Nasce ‘Terra’ e partecipa alle elezioni regionali della Campania

Davanti all’Assessorato regionale all’Ambiente è stata presentata la lista-progetto politico “Terra”, nato da un appello dei comitati campani in difesa dell’ambiente, della salute e del territorio. ‘Terra’ parteciperà alle elezioni regionali in Campania del 20 e 21 settembre.

Presentazione voce durata una ventina di minuti di cui ben 12 monopolizzati da Raniero Madonna, giovane attivista ed elemento di collegamento tra le varie anime del progetto.

“Nasce da un percorso che ha raccolto la volontà delle forze sociali ambientaliste di autorappresentarsi per trovare spazio nel dibattito politico regionale”.

“Nella consapevolezza dell’enorme sfida di inserirsi in una competizione monopolizzata da forze politiche strutturate e riconoscibili sul territorio, partiti che hanno già ottenuto il favore dell’elettorato campano senza riuscire ad essere rappresentative delle istanze di cui intendiamo farci portavoce, il progetto Terra proverà ugualmente a perseguire la strada della partecipazione al meccanismo decisionale per il futuro della Regione Campania”.

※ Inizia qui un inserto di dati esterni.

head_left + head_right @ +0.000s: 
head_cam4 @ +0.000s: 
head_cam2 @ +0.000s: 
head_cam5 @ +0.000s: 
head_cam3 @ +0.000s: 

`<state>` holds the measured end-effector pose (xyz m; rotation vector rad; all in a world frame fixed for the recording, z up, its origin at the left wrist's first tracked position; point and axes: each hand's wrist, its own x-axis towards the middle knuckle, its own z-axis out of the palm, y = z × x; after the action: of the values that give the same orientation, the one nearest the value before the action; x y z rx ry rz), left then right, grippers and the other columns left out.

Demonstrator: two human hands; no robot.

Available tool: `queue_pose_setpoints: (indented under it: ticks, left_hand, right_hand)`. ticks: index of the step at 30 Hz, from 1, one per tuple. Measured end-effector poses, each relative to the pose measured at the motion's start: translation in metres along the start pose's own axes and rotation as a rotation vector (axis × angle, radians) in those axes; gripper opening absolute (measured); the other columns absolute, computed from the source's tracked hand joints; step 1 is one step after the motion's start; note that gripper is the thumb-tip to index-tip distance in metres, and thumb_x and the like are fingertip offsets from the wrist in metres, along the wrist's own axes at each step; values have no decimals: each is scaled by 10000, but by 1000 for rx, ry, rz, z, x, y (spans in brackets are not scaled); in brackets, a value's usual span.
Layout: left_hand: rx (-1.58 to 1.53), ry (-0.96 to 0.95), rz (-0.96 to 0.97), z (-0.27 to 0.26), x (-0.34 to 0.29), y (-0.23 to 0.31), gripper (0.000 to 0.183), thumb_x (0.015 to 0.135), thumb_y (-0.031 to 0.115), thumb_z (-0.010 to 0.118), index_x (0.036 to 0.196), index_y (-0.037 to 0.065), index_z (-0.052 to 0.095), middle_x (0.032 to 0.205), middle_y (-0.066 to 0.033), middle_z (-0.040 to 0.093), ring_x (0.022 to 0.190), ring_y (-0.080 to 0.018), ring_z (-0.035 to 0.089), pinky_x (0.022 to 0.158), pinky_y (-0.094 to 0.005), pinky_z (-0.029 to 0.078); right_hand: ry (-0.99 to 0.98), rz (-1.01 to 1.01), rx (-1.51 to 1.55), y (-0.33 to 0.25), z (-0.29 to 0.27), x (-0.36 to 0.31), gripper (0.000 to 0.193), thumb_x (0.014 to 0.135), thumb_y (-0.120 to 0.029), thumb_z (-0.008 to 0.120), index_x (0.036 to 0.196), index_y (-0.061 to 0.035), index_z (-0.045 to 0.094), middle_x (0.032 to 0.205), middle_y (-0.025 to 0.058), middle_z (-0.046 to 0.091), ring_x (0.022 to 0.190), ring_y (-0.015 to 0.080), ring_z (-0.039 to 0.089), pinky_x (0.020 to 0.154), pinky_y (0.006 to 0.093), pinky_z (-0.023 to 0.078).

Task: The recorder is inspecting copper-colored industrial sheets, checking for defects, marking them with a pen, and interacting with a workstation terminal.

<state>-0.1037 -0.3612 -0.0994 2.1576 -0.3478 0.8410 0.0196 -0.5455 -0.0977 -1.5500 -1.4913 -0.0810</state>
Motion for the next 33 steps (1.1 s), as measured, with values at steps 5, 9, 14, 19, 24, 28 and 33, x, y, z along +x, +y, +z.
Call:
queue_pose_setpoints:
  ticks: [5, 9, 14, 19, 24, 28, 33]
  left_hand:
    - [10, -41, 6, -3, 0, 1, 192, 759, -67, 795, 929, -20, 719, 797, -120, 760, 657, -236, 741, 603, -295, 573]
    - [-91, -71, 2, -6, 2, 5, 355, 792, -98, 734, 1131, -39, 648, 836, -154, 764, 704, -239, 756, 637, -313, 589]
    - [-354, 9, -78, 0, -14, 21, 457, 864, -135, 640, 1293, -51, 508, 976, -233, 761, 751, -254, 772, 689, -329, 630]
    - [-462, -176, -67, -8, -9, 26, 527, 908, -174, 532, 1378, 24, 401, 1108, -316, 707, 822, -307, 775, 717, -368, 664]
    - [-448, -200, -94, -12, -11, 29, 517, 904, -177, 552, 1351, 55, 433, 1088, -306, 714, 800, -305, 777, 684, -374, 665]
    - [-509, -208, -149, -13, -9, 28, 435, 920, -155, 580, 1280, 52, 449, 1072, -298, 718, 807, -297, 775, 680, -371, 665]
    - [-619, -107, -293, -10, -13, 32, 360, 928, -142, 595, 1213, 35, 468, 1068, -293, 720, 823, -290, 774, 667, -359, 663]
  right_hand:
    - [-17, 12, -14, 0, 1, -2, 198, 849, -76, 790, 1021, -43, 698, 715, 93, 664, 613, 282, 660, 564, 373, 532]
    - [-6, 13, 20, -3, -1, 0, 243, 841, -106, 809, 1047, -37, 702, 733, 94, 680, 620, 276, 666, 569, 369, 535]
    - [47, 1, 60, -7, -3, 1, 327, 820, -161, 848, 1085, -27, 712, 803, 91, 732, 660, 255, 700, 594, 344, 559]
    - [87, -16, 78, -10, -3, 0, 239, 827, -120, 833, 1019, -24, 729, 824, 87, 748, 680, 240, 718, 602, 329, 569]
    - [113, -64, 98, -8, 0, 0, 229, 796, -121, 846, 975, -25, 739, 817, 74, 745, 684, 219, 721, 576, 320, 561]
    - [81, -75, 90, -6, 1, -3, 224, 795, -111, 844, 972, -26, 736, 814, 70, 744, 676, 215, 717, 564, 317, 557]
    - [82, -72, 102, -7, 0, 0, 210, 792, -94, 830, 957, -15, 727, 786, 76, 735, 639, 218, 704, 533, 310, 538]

Terra, proseguono gli attivisti, “nasce per dare voce a una visione dello sviluppo alternativa a quella attuale che sta portando il pianeta in una crisi ambientale che metterà a rischio l’umanità entro la fine del secolo. Terra è la proposta ecologista e ambientalista per le regionali in Campania 2020″.

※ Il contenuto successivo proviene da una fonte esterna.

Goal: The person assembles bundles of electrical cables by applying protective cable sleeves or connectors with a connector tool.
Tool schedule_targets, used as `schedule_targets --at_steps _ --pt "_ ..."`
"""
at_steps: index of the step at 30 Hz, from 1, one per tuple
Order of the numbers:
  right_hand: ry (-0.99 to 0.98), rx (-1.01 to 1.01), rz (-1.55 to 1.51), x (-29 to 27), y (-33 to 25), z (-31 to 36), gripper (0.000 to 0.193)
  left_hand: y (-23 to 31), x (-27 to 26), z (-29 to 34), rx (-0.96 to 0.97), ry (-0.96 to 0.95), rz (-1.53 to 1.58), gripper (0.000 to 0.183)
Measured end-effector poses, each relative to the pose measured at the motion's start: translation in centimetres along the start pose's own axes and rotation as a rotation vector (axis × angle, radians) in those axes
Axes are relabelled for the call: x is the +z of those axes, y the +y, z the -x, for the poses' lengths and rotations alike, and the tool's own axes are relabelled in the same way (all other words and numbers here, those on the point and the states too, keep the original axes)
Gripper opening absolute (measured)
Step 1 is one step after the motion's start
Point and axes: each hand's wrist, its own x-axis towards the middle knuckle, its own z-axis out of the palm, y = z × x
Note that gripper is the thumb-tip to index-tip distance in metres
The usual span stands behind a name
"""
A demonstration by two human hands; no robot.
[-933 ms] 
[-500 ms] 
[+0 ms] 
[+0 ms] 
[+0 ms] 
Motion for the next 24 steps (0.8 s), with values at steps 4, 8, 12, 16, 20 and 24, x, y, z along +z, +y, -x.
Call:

“Un progetto politico per chi pensa che la tutela dell’ambiente, dell’aria, dell’acqua e di tutte le forme di vita siano oggi una priorità di fronte alla quale nessuno può avere il coraggio di far finta di niente. Da troppo tempo in Campania le tematiche dell’ambiente e della salute dei cittadini vengono eluse o ignorate dalle istituzioni regionali, è arrivato il momento di invertire questa tendenza”.

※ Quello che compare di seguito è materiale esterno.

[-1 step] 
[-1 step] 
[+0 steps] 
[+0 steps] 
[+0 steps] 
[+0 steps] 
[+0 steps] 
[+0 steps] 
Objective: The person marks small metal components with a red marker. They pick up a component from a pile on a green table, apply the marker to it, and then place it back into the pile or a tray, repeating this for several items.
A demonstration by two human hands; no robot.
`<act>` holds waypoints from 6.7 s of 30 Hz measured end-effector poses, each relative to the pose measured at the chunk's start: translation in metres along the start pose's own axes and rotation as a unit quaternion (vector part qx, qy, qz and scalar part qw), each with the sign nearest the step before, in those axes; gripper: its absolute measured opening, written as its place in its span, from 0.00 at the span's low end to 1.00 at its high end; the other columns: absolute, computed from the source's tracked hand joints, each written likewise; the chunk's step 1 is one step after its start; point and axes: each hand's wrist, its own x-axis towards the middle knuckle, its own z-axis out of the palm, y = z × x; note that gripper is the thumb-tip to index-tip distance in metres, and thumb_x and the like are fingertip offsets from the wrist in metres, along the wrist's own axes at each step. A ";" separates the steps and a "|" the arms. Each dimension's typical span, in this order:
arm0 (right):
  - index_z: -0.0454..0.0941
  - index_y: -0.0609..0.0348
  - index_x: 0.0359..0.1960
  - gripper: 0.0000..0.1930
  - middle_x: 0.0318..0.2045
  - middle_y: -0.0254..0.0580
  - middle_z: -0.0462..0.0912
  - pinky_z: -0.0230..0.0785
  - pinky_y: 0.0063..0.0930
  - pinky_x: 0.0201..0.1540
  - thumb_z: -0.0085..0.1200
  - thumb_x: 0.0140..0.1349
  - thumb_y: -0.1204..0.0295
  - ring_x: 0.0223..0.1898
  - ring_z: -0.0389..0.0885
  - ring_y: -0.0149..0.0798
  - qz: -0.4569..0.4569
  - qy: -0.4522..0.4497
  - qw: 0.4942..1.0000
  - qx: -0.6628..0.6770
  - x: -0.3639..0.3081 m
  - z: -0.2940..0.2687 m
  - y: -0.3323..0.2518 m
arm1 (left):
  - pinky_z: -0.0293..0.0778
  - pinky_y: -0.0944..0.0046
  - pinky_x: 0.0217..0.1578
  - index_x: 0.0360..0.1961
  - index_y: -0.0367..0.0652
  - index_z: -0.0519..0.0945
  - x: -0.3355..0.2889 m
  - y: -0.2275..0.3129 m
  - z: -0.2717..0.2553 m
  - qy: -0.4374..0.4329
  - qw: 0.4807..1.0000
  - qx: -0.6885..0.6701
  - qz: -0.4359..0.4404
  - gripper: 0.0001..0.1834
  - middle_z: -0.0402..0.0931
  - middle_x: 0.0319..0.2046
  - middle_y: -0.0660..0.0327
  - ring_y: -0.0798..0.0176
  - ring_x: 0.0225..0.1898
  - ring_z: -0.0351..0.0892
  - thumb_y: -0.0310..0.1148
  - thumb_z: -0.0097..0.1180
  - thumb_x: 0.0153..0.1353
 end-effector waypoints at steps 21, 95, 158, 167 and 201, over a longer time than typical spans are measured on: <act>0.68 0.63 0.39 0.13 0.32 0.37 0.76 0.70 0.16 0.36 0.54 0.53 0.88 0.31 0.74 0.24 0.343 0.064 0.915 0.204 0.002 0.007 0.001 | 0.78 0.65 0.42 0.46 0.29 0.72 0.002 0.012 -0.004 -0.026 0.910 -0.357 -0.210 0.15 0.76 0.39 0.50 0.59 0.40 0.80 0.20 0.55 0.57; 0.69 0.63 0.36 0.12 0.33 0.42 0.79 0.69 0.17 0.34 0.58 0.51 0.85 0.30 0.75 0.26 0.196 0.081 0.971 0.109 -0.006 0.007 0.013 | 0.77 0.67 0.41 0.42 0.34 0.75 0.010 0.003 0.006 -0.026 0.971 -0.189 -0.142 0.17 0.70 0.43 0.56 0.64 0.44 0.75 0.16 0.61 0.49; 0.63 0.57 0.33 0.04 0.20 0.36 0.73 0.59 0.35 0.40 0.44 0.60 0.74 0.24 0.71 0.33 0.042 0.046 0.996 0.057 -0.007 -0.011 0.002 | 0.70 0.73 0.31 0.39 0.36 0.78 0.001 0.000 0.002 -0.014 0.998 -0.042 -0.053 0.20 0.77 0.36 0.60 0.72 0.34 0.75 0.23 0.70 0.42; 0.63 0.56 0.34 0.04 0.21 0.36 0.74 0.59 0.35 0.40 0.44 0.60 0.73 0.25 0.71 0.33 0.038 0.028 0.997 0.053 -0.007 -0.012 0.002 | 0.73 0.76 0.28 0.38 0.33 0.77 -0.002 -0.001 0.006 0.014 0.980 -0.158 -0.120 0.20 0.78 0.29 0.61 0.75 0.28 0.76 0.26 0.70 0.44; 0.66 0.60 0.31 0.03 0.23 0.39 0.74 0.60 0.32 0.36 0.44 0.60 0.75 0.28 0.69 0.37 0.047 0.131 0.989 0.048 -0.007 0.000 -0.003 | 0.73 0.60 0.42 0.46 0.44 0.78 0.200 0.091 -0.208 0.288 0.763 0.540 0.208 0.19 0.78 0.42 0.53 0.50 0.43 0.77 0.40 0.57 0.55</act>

La lista ‘Terra’ ha presentato i due candidati ‘copresidenti’ alla carica di governatore: Stefania Fanelli, 51 anni, di Napoli, impiegata e rappresentante sindacale, dal 2009 al 2011 consigliere comunale di Sel con delega alle pari opportunità e all’acqua pubblica e dal 2018 consigliere comunale di Sinistra Italiana-Leu a Marano, e Luca Saltalamacchia, 47 anni, di Napoli, avvocato patrocinante in Cassazione, tra i promotori di ‘Giudizio universale’, prima causa climatica contro lo Stato italiano “per l’inefficacia delle sue politiche climatiche”.